日興が再発防止策を発表、外部有識者で経営倫理委など読売新聞

 日興コーディアルグループは13日、不正会計問題の再発防止策として、外部の有識者らによる「経営倫理委員会」の新設や持ち株会社と子会社の取締役の兼職の原則的禁止などを含む組織改革策を発表した。

 桑島正治社長ら新経営陣が自浄能力をアピールすることで、顧客や市場の信任回復を図る狙いだ。ただ、日興はこれまでにも、社外取締役制度や委員会設置会社制度など、先進的な統治制度を導入してきていただけに、投資家の不信感一掃につながるかどうかはなお不透明だ。

 桑島社長は記者会見で、不正会計疑惑の原因について、「一部役員が複数の職責を担い、チェック機能が働かなかった」と述べ、一部の幹部に権限が集中したことが、不正を生み出す土壌となったとの認識を示した。また、旧経営陣に対する損害賠償請求について、2月末までに結論を出す方針を表明した。

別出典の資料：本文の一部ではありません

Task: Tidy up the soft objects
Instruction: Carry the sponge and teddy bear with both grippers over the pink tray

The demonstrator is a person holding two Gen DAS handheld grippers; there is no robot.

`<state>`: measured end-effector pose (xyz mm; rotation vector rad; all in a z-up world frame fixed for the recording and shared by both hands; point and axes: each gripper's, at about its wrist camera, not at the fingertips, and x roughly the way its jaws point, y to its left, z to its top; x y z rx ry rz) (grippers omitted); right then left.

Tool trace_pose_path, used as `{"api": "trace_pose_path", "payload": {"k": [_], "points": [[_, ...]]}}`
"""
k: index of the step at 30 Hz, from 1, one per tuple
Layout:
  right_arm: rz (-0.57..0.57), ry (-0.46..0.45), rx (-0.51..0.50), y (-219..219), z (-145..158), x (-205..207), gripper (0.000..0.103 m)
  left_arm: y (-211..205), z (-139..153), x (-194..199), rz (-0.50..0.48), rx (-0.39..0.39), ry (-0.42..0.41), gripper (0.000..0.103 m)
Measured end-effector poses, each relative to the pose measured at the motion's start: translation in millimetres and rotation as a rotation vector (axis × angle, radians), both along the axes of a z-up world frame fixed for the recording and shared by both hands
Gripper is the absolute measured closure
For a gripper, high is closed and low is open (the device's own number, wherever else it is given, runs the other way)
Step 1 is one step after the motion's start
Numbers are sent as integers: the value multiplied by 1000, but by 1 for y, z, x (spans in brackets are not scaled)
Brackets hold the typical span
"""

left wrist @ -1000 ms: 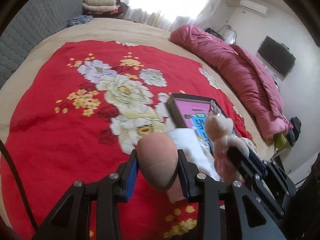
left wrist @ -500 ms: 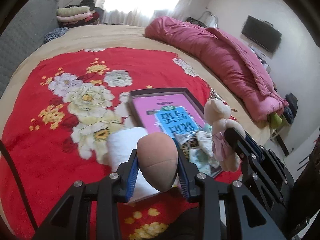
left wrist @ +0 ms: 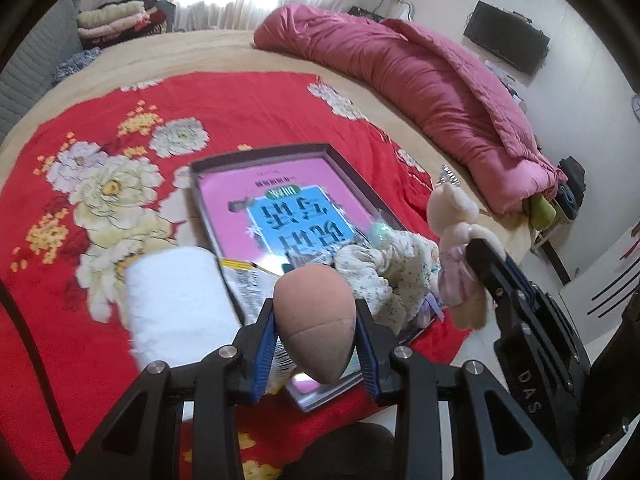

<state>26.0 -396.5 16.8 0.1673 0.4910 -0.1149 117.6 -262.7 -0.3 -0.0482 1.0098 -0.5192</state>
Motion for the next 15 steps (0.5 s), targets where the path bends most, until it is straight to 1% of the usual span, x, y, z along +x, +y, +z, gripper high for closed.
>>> {"api": "trace_pose_path", "payload": {"k": [7, 12, 15], "points": [[-53, 9, 15, -22, -8, -2, 90, -17, -27, 15, 0, 9, 61, 66], [-42, 23, 24, -24, -14, 1, 90, -20, -52, 24, 3, 36, 119, 66], [-26, 39, 16, -21, -17, 6, 90, -19, -58, 25, -4, 35, 119, 66]]}}
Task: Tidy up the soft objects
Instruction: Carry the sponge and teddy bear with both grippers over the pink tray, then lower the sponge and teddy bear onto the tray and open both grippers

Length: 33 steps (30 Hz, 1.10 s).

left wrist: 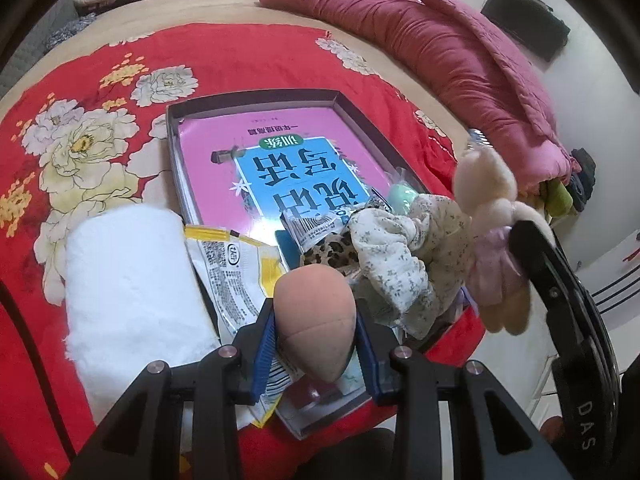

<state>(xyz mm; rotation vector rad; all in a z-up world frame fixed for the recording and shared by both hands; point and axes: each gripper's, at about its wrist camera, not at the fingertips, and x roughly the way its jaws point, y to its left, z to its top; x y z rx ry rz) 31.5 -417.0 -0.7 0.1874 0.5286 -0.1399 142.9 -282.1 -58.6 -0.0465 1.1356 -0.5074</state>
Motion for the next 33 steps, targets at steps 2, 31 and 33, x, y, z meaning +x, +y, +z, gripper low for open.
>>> {"api": "trace_pose_path", "payload": {"k": [2, 31, 33], "points": [[10, 11, -1, 2, -3, 3, 90, -4, -1, -1, -17, 22, -9, 66], [110, 91, 278, -22, -54, 33, 54, -11, -3, -4, -53, 58, -17, 65], [111, 82, 308, -24, -54, 30, 53, -11, -4, -5, -54, 58, -16, 65]]}}
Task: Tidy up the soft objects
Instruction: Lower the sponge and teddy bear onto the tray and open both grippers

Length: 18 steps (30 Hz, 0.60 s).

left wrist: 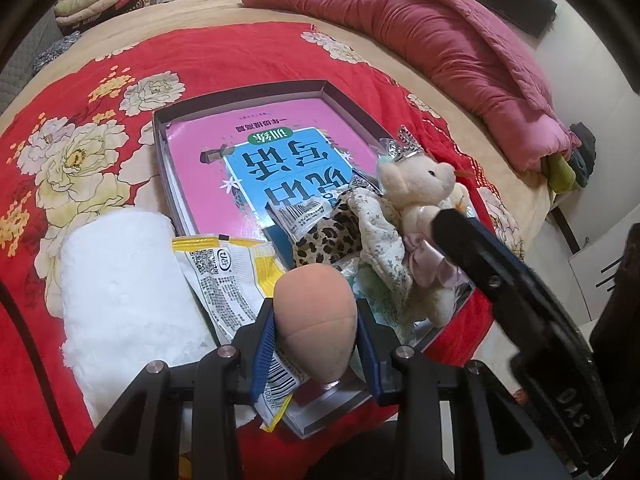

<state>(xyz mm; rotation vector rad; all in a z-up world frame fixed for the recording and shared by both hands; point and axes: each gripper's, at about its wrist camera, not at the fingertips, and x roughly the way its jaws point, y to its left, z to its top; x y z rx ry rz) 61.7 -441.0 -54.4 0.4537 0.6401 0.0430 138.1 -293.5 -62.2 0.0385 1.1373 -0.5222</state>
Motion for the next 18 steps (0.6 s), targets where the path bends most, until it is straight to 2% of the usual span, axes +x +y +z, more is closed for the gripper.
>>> {"api": "trace_pose_path", "payload": {"k": [8, 13, 18], "points": [[-51, -107, -5, -8, 21, -22, 43, -1, 0, -2, -10, -15, 8, 64], [-81, -112, 13, -13, 25, -27, 43, 2, 4, -3, 0, -36, 7, 57], [-85, -102, 19, -14, 25, -28, 43, 10, 7, -6, 4, -47, 2, 55]]}}
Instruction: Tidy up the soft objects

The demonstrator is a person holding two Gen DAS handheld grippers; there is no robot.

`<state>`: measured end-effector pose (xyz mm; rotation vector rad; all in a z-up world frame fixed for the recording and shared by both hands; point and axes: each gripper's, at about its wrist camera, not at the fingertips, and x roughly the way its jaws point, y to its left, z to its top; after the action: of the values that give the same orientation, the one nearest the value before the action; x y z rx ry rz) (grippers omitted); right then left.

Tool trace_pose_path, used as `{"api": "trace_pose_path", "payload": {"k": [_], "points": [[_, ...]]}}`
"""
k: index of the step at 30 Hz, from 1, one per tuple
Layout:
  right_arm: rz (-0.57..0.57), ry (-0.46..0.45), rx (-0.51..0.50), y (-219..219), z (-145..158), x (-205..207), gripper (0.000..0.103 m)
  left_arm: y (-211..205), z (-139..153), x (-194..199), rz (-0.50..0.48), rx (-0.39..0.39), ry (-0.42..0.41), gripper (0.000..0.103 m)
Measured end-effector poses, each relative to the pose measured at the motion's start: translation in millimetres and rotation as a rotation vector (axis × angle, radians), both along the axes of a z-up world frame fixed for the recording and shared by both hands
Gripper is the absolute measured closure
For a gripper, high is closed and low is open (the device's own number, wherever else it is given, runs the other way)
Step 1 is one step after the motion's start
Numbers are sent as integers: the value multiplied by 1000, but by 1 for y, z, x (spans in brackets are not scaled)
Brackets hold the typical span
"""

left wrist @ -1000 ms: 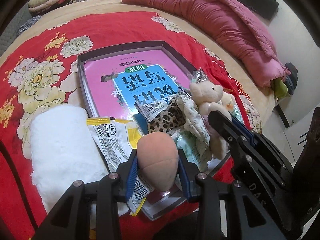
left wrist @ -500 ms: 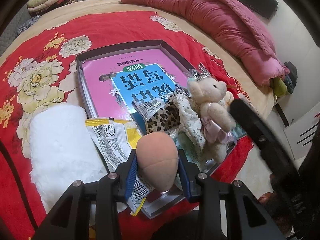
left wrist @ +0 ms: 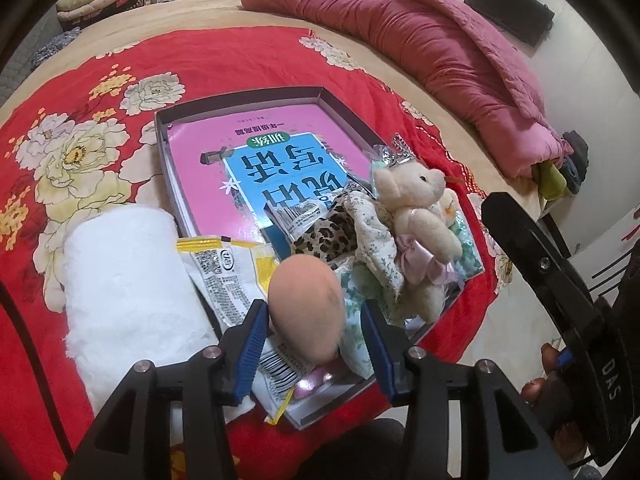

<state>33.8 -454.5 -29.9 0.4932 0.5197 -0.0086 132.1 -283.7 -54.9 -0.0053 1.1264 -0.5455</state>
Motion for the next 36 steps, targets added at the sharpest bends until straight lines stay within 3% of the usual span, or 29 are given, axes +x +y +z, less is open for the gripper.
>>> {"api": "trace_pose_path", "payload": {"k": [15, 18, 28, 36], "points": [[4, 2, -10, 4, 5, -1, 43, 9, 5, -1, 11, -10, 1, 55], [-2, -3, -16, 5, 8, -4, 34, 13, 10, -4, 19, 4, -16, 55], [-17, 13, -142, 22, 30, -14, 30, 34, 32, -29, 45, 36, -82, 55], [-42, 108, -233, 48, 50, -31, 29, 61, 53, -55, 72, 42, -118, 54]]}}
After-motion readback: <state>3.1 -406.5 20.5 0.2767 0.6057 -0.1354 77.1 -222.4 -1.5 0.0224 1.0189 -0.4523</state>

 「経営倫理委員会」は、日興の外部から企業体質や経営風土をチェックし、取締役に助言する役割を担う。新設の「グループリスク管理部」や既存の監査委員会など、社内の管理・監査部門が委員会に報告を行う仕組みとした。

 内部管理の強化策としては、子会社の実態を調べる「内部統制室」を新設、この上に「グループ統制部門執行役」を置き、子会社などの法令違反をチェックする。監査部門の人員も現在の約100人から50人増員する方針を打ち出した。

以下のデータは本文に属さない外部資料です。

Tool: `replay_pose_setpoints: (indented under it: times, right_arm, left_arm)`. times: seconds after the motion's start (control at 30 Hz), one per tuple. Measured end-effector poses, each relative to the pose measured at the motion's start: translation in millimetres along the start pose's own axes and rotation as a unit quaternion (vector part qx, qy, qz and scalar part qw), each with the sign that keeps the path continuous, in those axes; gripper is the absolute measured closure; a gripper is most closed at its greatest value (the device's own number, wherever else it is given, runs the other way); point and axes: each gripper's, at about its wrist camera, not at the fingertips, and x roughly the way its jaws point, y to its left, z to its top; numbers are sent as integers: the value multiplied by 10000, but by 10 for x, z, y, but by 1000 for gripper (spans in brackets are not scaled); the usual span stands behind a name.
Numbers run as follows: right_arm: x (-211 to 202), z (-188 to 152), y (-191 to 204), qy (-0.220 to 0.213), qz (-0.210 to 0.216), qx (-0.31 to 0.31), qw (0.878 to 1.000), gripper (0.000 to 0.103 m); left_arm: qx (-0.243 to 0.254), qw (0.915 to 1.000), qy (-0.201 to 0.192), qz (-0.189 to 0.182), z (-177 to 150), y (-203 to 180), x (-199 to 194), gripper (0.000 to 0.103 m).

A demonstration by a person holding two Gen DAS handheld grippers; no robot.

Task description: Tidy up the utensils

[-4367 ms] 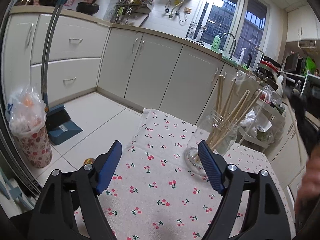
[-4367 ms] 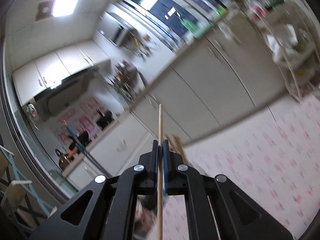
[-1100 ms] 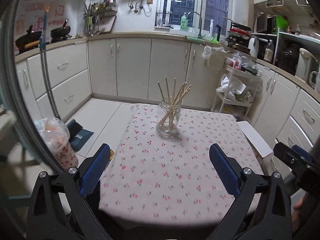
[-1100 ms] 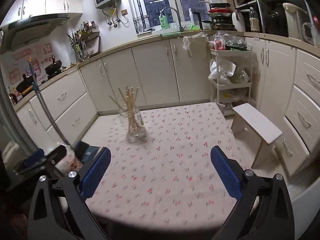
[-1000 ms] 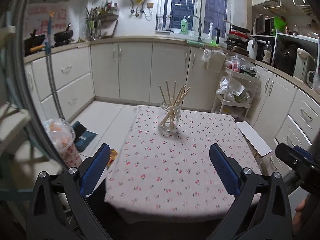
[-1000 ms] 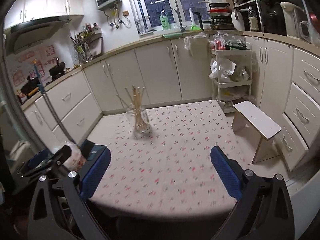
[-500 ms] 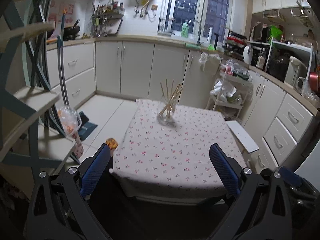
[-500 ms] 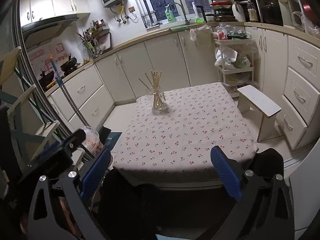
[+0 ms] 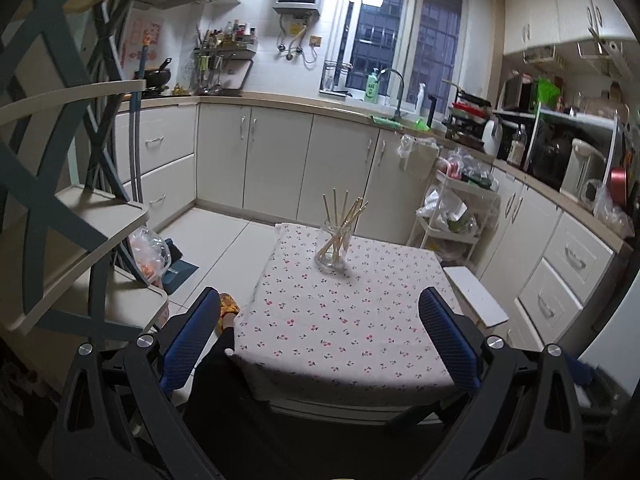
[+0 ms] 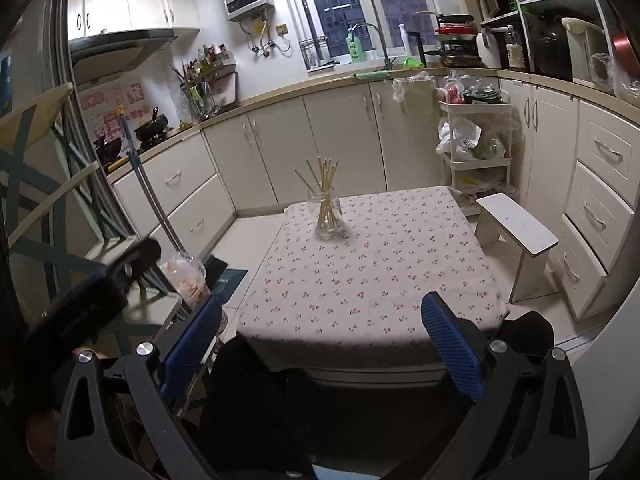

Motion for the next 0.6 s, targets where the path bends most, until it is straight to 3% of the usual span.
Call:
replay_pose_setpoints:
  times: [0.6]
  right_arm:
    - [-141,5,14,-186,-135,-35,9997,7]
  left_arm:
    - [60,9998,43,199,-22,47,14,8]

 すでに日興には内部監査部や内部監査の担当執行役もいるが、木村一義会長は「重なるような組織を作ったのは、体制の不備を補ったため」と述べた。

 また、不正会計の舞台となった投資子会社「NPI」(日興プリンシパル・インベストメンツ)については、自己勘定で投資する事業モデルも含めて見直しを図る。桑島社長は会見で「上場維持に向けた最大限の努力をする」と述べ、今回の改革により東京証券取引所が検討している上場廃止を回避したい考えを強調した。